* _WHAT IS NEEDED_
In the records below, find the line with "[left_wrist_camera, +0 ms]" and the line with "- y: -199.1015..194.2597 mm". Print both exactly, along with every line between them, and no other line.

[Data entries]
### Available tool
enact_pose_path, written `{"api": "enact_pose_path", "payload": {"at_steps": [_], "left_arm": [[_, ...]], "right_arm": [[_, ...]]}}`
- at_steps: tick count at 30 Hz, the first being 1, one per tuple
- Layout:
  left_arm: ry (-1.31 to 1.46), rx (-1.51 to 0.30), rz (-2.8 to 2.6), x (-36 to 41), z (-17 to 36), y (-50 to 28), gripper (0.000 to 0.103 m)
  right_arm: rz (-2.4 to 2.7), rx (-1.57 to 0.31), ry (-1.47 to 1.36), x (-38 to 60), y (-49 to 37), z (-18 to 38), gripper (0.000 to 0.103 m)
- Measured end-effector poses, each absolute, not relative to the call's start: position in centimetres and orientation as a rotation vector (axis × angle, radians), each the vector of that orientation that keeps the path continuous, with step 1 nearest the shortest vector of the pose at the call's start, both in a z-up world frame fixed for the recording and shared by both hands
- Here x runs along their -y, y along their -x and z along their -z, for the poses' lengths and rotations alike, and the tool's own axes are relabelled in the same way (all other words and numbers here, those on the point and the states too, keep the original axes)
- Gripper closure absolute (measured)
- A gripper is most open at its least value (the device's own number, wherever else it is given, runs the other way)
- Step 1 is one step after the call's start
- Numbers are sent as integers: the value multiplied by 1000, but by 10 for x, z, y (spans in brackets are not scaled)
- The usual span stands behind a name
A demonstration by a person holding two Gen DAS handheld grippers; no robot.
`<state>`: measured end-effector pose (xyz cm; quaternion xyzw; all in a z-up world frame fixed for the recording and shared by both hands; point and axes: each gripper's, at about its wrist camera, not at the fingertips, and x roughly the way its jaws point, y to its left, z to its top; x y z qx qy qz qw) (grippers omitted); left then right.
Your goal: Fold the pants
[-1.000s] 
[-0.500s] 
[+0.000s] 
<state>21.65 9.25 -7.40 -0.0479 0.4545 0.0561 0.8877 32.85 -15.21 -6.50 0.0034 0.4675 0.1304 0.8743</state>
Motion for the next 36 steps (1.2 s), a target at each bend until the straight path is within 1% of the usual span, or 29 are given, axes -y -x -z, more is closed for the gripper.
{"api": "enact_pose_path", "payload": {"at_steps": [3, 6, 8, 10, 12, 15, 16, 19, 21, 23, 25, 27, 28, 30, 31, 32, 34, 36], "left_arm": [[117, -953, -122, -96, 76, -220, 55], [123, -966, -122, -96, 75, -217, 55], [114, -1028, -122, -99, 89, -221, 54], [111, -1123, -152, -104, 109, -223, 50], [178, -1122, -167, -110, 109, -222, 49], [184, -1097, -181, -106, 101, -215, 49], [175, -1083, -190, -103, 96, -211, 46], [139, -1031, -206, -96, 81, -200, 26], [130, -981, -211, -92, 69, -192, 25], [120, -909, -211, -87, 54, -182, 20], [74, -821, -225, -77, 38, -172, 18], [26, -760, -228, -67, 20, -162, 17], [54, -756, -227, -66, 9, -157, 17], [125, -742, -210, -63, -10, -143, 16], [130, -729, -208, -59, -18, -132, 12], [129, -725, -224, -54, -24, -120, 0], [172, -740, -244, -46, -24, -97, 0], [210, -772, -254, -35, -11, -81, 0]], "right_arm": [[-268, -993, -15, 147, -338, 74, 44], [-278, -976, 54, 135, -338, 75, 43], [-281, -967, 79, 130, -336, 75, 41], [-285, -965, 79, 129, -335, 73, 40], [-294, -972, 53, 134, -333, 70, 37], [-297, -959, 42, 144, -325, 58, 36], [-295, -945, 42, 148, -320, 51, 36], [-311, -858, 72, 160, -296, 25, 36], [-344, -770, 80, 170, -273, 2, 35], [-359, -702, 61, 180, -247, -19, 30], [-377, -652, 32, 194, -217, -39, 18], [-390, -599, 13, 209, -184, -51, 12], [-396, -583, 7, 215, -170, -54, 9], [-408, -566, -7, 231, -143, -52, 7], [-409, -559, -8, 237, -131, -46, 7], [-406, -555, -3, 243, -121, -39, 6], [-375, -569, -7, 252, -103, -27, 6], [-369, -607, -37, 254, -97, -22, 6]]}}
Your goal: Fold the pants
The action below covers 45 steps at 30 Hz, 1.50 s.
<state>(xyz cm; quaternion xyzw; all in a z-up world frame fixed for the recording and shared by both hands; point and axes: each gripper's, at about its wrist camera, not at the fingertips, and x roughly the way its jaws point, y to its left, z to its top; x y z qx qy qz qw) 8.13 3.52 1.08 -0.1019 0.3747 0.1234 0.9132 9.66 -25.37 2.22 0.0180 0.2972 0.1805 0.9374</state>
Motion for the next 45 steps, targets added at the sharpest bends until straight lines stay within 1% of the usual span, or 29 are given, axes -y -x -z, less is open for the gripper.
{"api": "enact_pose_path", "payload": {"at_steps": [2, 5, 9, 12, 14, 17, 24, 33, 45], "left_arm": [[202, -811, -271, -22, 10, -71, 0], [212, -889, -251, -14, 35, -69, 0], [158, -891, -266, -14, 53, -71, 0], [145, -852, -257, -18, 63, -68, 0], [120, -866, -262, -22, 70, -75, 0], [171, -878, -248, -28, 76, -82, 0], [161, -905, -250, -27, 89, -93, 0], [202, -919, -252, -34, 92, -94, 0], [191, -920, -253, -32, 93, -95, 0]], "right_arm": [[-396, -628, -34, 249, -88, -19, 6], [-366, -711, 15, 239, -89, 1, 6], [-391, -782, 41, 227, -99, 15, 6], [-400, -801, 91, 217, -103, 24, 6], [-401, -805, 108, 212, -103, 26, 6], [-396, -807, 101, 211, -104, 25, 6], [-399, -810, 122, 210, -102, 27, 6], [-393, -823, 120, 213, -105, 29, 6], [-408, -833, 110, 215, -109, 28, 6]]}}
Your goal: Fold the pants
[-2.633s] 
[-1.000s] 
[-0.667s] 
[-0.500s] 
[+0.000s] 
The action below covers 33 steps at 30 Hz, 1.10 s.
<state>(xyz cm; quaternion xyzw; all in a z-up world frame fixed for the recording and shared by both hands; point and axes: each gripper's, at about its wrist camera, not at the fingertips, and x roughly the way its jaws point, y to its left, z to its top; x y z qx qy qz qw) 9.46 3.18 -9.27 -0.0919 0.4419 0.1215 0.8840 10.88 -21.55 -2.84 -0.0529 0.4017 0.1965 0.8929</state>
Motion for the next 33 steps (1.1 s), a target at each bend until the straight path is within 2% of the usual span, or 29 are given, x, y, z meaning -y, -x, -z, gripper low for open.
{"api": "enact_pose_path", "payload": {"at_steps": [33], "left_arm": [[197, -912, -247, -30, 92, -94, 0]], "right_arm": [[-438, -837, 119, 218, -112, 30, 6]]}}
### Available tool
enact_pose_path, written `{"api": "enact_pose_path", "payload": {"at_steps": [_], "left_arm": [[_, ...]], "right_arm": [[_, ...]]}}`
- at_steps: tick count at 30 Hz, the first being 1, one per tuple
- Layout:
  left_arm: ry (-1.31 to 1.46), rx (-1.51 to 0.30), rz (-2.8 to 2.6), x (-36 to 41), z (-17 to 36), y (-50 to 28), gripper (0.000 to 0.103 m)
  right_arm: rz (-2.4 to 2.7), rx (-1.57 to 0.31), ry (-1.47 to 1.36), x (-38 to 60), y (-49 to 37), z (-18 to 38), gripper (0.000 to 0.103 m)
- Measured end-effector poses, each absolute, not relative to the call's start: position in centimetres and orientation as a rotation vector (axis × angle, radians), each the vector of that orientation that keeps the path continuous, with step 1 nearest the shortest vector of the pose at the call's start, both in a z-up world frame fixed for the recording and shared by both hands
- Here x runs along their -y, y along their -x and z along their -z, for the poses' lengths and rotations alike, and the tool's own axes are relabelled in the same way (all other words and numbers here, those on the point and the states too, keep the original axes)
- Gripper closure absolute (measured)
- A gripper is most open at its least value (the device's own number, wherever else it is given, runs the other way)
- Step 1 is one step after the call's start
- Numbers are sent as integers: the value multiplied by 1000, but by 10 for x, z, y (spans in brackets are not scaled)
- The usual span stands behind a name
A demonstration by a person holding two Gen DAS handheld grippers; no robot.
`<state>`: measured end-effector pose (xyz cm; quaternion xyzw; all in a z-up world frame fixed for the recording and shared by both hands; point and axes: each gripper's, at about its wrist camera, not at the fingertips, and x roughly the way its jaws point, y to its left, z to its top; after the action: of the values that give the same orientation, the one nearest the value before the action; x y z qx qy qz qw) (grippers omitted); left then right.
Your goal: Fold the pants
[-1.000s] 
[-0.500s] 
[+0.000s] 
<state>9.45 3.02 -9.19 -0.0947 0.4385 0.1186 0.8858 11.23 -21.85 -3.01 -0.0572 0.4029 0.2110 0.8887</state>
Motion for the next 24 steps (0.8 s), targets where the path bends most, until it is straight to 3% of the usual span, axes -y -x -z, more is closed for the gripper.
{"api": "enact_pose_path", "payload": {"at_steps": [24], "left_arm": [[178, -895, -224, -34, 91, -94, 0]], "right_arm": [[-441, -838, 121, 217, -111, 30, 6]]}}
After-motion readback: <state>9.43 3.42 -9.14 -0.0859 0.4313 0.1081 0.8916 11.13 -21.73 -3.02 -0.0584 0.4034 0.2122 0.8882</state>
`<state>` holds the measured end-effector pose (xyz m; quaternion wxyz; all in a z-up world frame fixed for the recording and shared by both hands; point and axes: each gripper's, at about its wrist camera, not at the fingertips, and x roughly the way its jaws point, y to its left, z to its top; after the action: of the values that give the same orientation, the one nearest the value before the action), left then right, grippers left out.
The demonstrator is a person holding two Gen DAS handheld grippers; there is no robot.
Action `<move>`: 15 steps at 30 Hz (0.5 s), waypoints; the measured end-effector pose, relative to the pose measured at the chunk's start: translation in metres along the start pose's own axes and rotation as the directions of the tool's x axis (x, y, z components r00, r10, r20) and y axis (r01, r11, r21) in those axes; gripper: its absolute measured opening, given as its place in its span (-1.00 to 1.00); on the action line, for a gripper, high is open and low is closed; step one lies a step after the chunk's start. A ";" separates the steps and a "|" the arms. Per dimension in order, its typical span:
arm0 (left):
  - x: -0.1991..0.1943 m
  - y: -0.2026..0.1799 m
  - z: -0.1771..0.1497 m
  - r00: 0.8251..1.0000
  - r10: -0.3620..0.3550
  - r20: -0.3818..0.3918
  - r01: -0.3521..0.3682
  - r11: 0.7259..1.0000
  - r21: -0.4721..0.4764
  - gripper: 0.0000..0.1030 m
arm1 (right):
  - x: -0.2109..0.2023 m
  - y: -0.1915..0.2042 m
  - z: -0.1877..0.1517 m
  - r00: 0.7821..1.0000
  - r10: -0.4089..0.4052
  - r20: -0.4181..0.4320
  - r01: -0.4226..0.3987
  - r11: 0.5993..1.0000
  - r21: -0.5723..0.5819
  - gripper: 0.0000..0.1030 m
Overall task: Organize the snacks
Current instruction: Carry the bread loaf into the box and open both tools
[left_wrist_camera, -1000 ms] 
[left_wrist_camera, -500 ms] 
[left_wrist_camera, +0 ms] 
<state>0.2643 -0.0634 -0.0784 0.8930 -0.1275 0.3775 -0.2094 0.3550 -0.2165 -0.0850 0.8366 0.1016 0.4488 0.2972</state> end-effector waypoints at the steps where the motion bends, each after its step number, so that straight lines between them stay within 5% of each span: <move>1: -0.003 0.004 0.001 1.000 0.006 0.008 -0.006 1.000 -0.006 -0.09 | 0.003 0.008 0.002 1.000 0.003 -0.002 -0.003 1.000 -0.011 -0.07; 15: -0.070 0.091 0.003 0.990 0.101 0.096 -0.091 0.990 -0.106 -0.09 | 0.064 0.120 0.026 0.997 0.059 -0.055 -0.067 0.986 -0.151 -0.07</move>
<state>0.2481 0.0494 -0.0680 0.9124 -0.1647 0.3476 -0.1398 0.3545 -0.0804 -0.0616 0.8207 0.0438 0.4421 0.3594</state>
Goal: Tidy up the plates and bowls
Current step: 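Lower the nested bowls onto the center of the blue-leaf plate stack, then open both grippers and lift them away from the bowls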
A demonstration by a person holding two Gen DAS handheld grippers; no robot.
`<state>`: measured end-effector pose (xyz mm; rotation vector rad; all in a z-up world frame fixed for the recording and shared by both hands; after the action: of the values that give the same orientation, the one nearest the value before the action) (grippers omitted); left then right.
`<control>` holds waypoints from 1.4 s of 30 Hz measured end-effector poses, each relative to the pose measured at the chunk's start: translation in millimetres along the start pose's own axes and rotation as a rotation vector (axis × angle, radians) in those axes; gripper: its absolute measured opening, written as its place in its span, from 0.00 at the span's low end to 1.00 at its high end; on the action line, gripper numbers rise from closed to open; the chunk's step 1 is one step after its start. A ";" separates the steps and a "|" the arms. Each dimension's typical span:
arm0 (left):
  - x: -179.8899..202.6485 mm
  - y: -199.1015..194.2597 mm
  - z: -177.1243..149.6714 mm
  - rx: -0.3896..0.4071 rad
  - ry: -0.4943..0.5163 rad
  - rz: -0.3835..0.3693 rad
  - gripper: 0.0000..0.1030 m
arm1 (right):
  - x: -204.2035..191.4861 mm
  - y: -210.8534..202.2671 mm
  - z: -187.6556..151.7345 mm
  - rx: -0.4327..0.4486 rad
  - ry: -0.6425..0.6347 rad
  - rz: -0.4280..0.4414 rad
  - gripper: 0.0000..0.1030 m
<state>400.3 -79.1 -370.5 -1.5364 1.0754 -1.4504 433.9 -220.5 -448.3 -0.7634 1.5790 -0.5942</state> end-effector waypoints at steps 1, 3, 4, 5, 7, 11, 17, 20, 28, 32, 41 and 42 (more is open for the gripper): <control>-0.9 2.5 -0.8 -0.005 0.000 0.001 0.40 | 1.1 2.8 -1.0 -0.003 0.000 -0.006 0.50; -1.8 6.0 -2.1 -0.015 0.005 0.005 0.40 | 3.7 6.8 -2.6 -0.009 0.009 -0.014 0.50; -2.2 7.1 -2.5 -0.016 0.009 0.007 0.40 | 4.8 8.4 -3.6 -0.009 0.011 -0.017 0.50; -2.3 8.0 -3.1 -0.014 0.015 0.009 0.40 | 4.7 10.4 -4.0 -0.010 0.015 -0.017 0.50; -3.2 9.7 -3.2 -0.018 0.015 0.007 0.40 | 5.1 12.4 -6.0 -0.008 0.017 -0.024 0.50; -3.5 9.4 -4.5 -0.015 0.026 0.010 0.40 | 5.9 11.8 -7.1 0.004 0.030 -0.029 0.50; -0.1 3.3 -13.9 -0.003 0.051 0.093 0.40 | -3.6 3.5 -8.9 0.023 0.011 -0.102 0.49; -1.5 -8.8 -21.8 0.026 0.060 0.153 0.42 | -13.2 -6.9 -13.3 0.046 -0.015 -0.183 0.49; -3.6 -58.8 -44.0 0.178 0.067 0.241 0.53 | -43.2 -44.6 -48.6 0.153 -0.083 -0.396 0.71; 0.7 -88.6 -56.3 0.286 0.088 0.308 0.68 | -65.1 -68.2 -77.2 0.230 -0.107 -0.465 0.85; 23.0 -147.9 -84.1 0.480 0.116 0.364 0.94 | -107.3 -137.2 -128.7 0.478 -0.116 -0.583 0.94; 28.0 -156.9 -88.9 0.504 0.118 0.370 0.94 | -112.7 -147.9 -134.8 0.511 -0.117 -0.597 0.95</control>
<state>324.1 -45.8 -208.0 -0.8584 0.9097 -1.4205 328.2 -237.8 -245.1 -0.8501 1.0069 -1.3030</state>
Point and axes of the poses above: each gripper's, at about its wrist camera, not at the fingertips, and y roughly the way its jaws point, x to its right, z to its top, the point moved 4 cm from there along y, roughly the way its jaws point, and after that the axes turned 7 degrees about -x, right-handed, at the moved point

* _RESPONSE FOR THIS EXERCISE_
[left_wrist_camera, +0 ms] 
<state>0.2643 -0.0634 -0.0784 0.8930 -0.1275 0.3775 -0.2094 0.3550 -0.2165 -0.0850 0.8366 0.1016 0.4488 0.2972</state> end-effector waypoints at the steps where the motion bends, each after its step number, so that straight lines between them stay within 5% of each span: <move>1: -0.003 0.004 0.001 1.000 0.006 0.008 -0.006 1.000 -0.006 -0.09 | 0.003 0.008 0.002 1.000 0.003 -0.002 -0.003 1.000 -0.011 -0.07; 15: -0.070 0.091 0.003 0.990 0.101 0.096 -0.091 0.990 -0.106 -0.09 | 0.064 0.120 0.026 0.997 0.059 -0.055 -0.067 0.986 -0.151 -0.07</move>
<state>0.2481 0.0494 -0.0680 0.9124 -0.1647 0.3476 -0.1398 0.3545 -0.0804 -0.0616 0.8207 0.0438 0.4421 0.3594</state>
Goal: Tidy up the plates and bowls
Current step: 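Lower the nested bowls onto the center of the blue-leaf plate stack, then open both grippers and lift them away from the bowls
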A demonstration by a person holding two Gen DAS handheld grippers; no robot.
`<state>`: measured end-effector pose (xyz mm; rotation vector rad; all in a z-up world frame fixed for the recording and shared by both hands; after the action: of the values that give the same orientation, the one nearest the value before the action) (grippers omitted); left then right.
`<control>` holds waypoints from 1.4 s of 30 Hz measured end-effector poses, each relative to the pose measured at the chunk's start: translation in millimetres along the start pose's own axes and rotation as a rotation vector (axis × angle, radians) in those axes; gripper: its absolute measured opening, written as its place in its span, from 0.00 at the span's low end to 1.00 at its high end; on the action line, gripper numbers rise from closed to open; the chunk's step 1 is one step after its start. A ";" separates the steps and a "|" the arms. Each dimension's typical span:
arm0 (left):
  - x: -179.8899..202.6485 mm
  - y: -199.1015..194.2597 mm

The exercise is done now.